How I run multiple Claude Code agents without cmux or tmux

There is a tool called cmux, built specifically for what I do. It is a native macOS app built on libghostty (the same rendering engine as Ghostty, the terminal I already use), has 13.9k stars on GitHub, and ships with notification rings, a git-status sidebar, a scriptable browser pane, and integrated Claude Code Teams support. tmux is the older general-purpose multiplexer that everyone reaches for first. Both are excellent.

I considered cmux. Then I did not install it. I considered tmux. Then I closed the tab.

What I run instead is two hooks and a few Ghostty windows. That setup gets me roughly 80% of what cmux offers for my workflow, with no new tool to learn, configure, or maintain. If you have been thinking about adding a multiplexer to your Claude Code workflow, this post might save you the install.

What I actually need from a multi-agent setup

Whenever I am tempted to add a tool, I write down the requirements first. For running multiple Claude Code agents in parallel, I came up with two:

  1. Do not interrupt me to approve things the AI can already decide are safe. Rubber-stamping prompts dozens of times an hour trains me to approve dangerous things by reflex.
  2. Tell me when one of the running agents actually needs my attention. Do not make me visually scan five terminal windows looking for the one waiting on input.
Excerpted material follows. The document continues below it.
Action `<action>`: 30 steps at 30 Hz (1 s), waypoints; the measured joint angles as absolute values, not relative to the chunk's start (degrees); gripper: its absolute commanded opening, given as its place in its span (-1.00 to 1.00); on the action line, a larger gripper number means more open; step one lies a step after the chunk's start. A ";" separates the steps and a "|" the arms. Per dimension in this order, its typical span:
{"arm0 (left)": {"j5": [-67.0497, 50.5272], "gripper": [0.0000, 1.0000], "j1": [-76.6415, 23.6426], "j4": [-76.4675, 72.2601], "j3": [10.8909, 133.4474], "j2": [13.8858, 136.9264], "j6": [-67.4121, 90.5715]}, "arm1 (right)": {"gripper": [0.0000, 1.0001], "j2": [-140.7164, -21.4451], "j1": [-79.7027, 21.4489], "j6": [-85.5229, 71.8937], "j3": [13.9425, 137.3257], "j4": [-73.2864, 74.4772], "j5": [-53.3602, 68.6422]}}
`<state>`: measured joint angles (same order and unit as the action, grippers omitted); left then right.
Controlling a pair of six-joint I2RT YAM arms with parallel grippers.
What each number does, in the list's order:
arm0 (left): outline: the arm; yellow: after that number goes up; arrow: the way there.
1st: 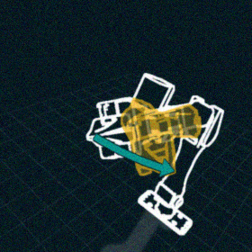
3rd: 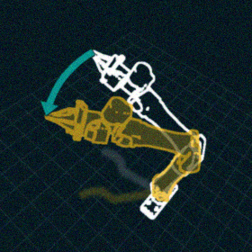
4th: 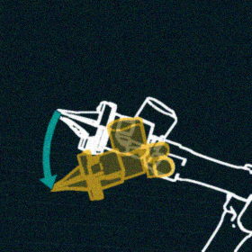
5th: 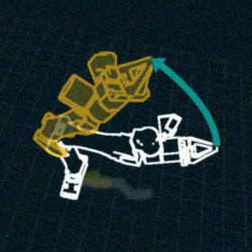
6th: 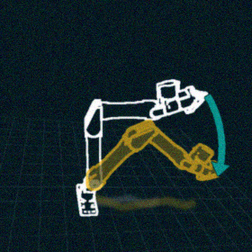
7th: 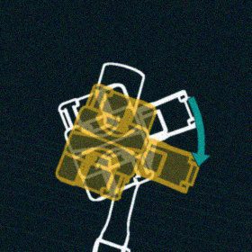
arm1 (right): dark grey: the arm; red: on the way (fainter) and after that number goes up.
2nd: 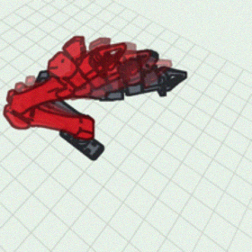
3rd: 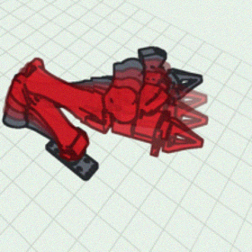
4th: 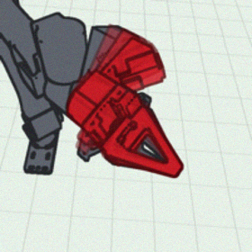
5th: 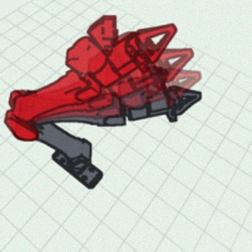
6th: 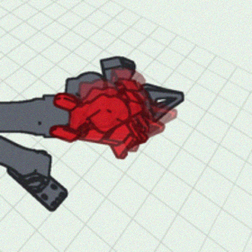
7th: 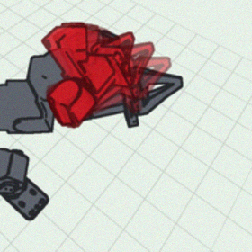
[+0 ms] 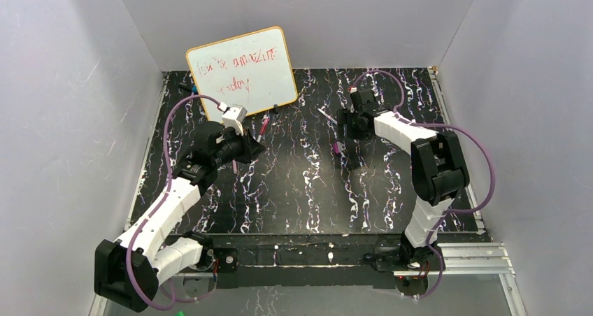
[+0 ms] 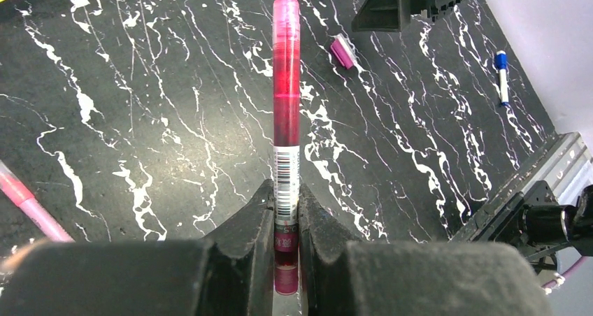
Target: Insert the pens into the pen caps
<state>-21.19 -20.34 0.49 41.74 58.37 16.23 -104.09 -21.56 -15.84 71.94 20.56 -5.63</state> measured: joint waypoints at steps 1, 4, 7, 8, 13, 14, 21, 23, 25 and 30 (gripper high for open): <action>-20.75 -1.00 -20.34 0.64 41.82 58.37 16.25 | 0.64 -104.42 -21.58 -15.73 72.07 20.62 -5.78; -19.90 -1.00 -20.34 1.23 42.17 58.39 16.23 | 0.49 -105.27 -21.82 -15.53 72.12 21.26 -5.98; -19.64 -1.00 -20.34 1.76 42.19 58.39 16.23 | 0.41 -105.60 -22.22 -15.16 72.10 22.11 -6.48; -19.66 -1.00 -20.34 1.80 42.19 58.39 16.23 | 0.40 -105.60 -22.41 -15.05 72.10 22.26 -6.57; -20.01 -1.00 -20.34 1.80 42.19 58.63 16.21 | 0.40 -105.62 -23.46 -14.85 72.10 22.44 -6.96; -20.16 -1.00 -20.34 1.80 42.19 58.74 16.19 | 0.40 -105.65 -23.64 -14.83 72.10 22.46 -6.98; -20.58 -1.00 -20.36 1.83 42.19 58.83 16.03 | 0.34 -106.87 -24.14 -14.61 72.12 22.90 -7.79; -20.62 -1.00 -20.36 1.85 42.19 58.83 16.03 | 0.34 -106.98 -24.14 -14.57 72.12 23.18 -8.40; -20.69 -1.00 -20.36 1.83 42.19 58.83 16.03 | 0.31 -107.00 -24.14 -14.52 72.14 23.40 -8.91; -21.02 -1.00 -20.36 1.85 42.19 58.83 16.03 | 0.31 -107.22 -24.29 -14.39 72.47 23.90 -9.34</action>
<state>-21.02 -20.36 1.85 42.19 58.83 16.03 -107.22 -24.29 -14.39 72.47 23.90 -9.34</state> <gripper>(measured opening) 0.099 0.656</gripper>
That is it. Everything else I might want from a multiplexer (a sidebar with PR status, a scriptable browser pane, integrated team coordination) is nice to have, not required. And if I do not need it, paying the complexity cost of installing and configuring another tool is a bad trade.

The two hooks I wrote, plus how I lay out Ghostty windows, satisfy both requirements. The rest of this post walks through each.

The three-tier permission hook: stop bothering me about safe operations

Claude Code’s default permission flow asks you about every tool call that is not on an explicit allow list. For an agent doing real work, that is hundreds of prompts a session. The fix is a PermissionRequest hook that decides automatically and only escalates to me when something genuinely needs judgment.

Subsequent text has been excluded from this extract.